Garrett O’Hara is the Chief Field Technologist, APAC at Mimecast having joined in 2015 with the opening of the Sydney office, leading the growth and development of the local team. With over 20 years of experience across development, UI/UX, technology communication, training development and mentoring, Garrett now works to help organisations understand and manage their cyber resilience strategies and is a regular industry commentator on the cyber security landscape, data assurance approaches and business continuity.
Missile unit and domestic violence shelters affected by NSW data beach
The addresses of half a million organisations have been leaked in a breach of the New South Wales government’s QR code data. The leak covers 566,318 locations in the state and beyond, including correctional facilities, critical infrastructure, crisis accommodation centres for women and a missile maintenance unit.
The addresses were collected when organisations registered as COVID-safe and received a QR code to manage staff and customer check-ins. The datasets were discovered on a government website by a security specialist in September, and the breach was referred to the privacy commissioner, who determined that it was not a privacy beach. It was eventually made public by NSW Premier Dominic Perrottet. The NSW Department of Customer Service said fewer than 1 percent of locations were classed as sensitive. There was significant concern over the use of QR codes in the run-up to the breach, and NSW has now discontinued use of the data. States including NSW have upped cyber spending in recent years, and setting baseline standards across the board will help build cyber resilience in the face of growing threats.
Adelaide couple jailed after hacking small business payrolls across Australia
A couple from Adelaide have been jailed for a hacking scheme that netted them over $1.15 million over the course of at least 18 months. Emily Jane Walker and Jason Bran Lees targeted the payroll systems of small businesses and not-for-profits, spending much of the proceeds on drugs.
The pair scammed at least 23 organisations, including a charity for disadvantaged Indigenous Australians. The funds were diverted to fraudulent accounts that the couple had set up with stolen identification. Police found a spreadsheet listing the contact details, passwords and banking information of thousands of people. The arrests are a reminder that cybercriminals don’t just go after the big guns. Judge Joanne Tracey noted that the victims were “easy targets” who might have found it “too burdensome to have better cyber security in place”. Scams such as Business Email Compromise (BEC) are a growing threat to charities, while members of the public might be surprised at how much data they leak. Basic cyber hygiene can make a real difference to your safety – and keep the likes of Walker and Lees at bay.
NZ Uniforms hit by ransomware gang
Ransomware gang Conti has attacked Wellington-based retailer New Zealand uniforms. The gang announced earlier this month that it had stolen information from the company. Chief executive David Bunnell said that while NZ Uniforms’ systems were impacted, they were “fully operational again within 48 hours”.
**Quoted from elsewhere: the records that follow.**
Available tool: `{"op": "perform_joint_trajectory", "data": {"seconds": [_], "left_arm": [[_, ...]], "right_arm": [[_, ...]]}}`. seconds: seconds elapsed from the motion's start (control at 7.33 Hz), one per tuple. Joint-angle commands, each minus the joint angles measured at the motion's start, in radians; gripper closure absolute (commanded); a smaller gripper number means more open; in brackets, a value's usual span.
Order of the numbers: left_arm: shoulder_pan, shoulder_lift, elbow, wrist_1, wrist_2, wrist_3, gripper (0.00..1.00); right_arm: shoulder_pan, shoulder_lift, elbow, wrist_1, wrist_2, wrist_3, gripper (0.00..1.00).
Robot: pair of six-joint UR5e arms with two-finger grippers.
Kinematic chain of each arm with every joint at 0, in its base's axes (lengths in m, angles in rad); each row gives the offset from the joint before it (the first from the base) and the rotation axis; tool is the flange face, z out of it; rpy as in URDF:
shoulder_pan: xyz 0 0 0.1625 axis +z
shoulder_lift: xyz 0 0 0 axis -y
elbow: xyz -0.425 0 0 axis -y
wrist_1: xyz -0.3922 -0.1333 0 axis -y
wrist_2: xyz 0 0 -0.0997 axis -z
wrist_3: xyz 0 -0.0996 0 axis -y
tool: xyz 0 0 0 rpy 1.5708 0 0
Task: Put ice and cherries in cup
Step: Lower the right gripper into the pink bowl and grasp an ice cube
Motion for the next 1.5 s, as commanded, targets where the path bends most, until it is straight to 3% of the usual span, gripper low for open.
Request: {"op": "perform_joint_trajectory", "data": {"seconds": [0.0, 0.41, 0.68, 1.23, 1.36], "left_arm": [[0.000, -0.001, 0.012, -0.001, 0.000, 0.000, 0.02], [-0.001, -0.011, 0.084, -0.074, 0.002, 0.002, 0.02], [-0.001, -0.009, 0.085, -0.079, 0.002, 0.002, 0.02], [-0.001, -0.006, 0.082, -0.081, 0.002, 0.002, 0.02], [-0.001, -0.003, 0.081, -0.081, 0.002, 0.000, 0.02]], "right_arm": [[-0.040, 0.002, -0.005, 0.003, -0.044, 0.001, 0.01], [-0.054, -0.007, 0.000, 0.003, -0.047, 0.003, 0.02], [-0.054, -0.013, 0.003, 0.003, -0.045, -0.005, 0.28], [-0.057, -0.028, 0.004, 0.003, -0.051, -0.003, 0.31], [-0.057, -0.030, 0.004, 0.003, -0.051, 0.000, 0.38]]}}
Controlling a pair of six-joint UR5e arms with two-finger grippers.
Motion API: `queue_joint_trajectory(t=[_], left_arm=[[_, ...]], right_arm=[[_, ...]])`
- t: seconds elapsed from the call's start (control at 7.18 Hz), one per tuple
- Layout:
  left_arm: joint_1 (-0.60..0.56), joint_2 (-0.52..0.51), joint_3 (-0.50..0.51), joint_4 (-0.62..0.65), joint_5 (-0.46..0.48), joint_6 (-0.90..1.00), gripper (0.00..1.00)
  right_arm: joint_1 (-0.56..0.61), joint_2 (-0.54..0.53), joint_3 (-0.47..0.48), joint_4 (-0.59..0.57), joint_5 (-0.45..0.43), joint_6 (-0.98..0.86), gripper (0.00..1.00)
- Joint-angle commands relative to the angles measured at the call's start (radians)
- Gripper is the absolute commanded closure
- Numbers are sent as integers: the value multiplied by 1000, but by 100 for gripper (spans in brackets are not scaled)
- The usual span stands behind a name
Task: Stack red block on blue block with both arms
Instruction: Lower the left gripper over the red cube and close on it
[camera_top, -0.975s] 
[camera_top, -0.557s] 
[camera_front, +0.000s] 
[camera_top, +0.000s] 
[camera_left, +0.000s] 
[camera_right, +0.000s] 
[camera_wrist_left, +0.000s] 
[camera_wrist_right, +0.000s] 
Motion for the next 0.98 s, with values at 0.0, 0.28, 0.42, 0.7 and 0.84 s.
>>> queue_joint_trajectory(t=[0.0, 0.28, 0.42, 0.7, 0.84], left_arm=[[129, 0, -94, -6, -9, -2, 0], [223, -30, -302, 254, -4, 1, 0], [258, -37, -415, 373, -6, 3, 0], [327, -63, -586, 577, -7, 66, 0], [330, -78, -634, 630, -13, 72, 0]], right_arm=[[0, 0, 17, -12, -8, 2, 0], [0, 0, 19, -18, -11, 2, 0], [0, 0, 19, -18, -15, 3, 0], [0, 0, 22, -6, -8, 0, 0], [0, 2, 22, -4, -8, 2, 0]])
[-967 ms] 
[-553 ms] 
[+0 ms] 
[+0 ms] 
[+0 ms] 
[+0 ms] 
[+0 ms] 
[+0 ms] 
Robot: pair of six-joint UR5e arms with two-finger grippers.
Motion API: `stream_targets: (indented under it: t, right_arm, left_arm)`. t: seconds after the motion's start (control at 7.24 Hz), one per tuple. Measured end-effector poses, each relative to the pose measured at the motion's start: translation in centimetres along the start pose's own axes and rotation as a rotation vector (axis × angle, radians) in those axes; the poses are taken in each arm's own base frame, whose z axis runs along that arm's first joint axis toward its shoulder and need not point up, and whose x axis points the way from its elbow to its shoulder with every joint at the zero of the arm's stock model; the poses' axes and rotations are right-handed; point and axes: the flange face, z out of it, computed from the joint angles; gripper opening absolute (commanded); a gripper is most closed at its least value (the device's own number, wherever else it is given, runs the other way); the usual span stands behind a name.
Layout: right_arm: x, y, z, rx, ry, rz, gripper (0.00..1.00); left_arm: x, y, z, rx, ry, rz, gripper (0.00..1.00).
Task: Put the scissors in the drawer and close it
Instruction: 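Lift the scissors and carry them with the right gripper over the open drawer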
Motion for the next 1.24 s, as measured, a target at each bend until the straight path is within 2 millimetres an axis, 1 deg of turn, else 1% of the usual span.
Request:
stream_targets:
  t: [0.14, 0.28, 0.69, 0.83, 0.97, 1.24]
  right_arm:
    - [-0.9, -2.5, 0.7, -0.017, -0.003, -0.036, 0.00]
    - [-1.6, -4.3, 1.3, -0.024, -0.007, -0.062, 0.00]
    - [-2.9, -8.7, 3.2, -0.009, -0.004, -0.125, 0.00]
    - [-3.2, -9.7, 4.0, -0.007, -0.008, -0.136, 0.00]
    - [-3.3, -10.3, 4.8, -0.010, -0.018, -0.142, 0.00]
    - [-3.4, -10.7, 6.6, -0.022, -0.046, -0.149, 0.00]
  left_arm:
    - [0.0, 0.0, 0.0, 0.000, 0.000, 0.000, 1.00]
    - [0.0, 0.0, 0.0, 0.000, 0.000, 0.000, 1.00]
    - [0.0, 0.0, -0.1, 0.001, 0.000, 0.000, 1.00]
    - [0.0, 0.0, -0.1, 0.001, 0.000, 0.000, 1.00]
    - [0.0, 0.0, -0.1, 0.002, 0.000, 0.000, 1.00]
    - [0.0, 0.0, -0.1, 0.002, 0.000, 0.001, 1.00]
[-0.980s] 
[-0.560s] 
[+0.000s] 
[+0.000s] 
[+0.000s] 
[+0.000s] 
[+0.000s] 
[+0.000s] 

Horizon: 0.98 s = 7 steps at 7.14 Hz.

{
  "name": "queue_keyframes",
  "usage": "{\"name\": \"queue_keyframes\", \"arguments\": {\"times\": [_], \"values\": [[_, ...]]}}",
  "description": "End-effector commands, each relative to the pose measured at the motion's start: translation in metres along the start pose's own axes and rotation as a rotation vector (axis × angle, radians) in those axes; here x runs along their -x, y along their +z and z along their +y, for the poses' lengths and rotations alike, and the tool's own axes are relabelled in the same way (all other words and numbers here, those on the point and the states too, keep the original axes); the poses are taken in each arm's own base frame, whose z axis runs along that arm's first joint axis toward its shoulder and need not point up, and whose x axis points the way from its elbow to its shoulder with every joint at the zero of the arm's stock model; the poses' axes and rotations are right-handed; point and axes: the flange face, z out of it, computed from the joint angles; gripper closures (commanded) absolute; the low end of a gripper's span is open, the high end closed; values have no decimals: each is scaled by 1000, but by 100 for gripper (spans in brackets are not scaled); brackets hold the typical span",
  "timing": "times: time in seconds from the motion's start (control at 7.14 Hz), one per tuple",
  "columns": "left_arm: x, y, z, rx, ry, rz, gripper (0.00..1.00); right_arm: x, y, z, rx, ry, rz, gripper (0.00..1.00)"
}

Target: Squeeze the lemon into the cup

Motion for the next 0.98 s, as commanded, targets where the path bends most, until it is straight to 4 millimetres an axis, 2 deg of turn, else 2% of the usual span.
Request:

Ransomware-as-a-Service group Conti evolved from the Wizard Spider gang. The group attacks Windows systems and increasingly relies on extortion – threatening to publish confidential data if the ransom is not paid. NZ uniforms has notified the Office of the Privacy Commissioner (a legal requirement since December 2020) and said that no ransom has yet been demanded. High-profile ransomware attacks are on the rise in New Zealand. While paying ransoms is legal, it is discouraged by the government. Intelligent threat monitoring, anti-phishing measures and regular back-ups can all help limit the threat from ransomware.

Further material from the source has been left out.